*Activity*: Send every record back word for word.

*Data provided*:
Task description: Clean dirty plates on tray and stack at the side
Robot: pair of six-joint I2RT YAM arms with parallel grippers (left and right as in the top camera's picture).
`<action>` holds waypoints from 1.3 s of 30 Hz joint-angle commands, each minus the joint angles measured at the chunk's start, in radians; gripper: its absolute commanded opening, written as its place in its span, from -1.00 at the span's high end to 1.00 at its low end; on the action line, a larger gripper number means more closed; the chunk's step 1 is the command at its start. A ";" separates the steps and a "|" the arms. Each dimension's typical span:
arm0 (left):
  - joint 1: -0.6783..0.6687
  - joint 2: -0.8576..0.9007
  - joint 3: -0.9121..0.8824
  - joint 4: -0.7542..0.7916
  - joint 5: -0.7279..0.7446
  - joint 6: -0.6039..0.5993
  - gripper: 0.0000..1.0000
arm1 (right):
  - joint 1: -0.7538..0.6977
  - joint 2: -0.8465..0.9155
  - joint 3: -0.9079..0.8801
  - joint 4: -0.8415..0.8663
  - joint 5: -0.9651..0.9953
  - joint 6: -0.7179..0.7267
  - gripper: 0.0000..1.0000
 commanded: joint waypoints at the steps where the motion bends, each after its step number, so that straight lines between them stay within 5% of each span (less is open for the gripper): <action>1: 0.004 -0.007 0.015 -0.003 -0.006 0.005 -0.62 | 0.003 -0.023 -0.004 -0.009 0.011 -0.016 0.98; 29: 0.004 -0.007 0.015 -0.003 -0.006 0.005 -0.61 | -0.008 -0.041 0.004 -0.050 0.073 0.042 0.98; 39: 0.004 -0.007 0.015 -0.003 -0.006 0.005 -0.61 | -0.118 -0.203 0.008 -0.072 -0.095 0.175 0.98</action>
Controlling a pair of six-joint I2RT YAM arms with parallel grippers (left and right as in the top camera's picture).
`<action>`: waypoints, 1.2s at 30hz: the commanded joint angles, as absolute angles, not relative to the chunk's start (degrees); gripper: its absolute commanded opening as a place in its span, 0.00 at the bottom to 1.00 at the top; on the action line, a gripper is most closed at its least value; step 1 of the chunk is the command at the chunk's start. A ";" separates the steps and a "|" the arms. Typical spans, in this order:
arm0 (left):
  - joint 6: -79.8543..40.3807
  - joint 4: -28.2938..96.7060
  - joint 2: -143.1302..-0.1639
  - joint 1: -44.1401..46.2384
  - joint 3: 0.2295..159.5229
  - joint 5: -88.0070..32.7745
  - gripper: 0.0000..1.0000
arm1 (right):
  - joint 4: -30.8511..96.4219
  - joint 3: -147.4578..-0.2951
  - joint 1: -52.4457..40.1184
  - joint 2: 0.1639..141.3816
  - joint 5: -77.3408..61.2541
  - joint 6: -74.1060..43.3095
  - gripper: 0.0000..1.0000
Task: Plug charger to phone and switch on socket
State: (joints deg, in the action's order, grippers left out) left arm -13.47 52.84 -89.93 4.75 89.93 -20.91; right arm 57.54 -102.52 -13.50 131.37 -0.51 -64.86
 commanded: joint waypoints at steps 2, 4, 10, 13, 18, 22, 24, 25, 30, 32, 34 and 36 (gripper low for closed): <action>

*Solution to the problem*:
Task description: Clean dirty plates on tray and stack at the side
Robot: pair of six-joint I2RT YAM arms with parallel grippers (left and right as in the top camera's picture).
`<action>` holds waypoints from 1.3 s of 30 Hz joint-angle commands, each minus the joint angles measured at the chunk's start, in radians; gripper: its absolute commanded opening, written as its place in its span, from -1.00 at the span's high end to 1.00 at its low end; on the action line, a larger gripper number means more closed; the chunk's step 1 is the command at its start. A ";" separates the steps and a "|" the arms. Each dimension's typical span:
arm0 (left):
  - joint 1: -0.6783..0.6687
  - joint 2: -0.8576..0.9007
  - joint 3: -0.9121..0.8824
  - joint 4: -0.7542..0.7916
  - joint 5: -0.7279..0.7446
  - joint 6: -0.6039..0.5993
  - gripper: 0.0000..1.0000
arm1 (right):
  - joint 1: -0.7538..0.6977
  - joint 2: -0.8465..0.9155
  - joint 3: -0.9079..0.8801
  - joint 4: -0.8415..0.8663
  - joint 5: -0.9651..0.9953
  - joint 6: -0.7179..0.7267
  - gripper: 0.0000..1.0000
 commanded: joint waypoints at the steps where the motion bends, each after its step number, so that straight lines between them stay within 5% of each span (less is open for the gripper): <action>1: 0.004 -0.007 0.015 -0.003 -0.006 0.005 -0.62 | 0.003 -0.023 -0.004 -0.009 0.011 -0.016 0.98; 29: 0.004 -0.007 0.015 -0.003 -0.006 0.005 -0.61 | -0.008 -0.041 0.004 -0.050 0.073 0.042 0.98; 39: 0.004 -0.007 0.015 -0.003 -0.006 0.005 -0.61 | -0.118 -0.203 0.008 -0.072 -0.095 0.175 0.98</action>
Controlling a pair of six-joint I2RT YAM arms with parallel grippers (left and right as in the top camera's picture).
`<action>`: waypoints, 1.2s at 30hz: the commanded joint angles, as absolute angles, not relative to the chunk's start (degrees); gripper: its absolute commanded opening as a place in its span, 0.00 at the bottom to 1.00 at the top; on the action line, a gripper is most closed at its least value; step 1 of the chunk is the command at the chunk's start. A ";" separates the steps and a "|" the arms. Typical spans, in this order:
arm0 (left):
  - joint 6: -79.8543..40.3807
  - joint 4: -28.2938..96.7060
  - joint 2: -143.1302..-0.1639
  - joint 1: -44.1401..46.2384
  - joint 3: 0.2295..159.5229
  - joint 5: -88.0070..32.7745
  - gripper: 0.0000..1.0000
arm1 (right):
  - joint 4: -30.8511..96.4219
  - joint 3: -147.4578..-0.2951
  - joint 1: -52.4457..40.1184
  - joint 2: 0.1639..141.3816
  - joint 5: -77.3408..61.2541
  - joint 6: -74.1060..43.3095
  - gripper: 0.0000..1.0000
Task: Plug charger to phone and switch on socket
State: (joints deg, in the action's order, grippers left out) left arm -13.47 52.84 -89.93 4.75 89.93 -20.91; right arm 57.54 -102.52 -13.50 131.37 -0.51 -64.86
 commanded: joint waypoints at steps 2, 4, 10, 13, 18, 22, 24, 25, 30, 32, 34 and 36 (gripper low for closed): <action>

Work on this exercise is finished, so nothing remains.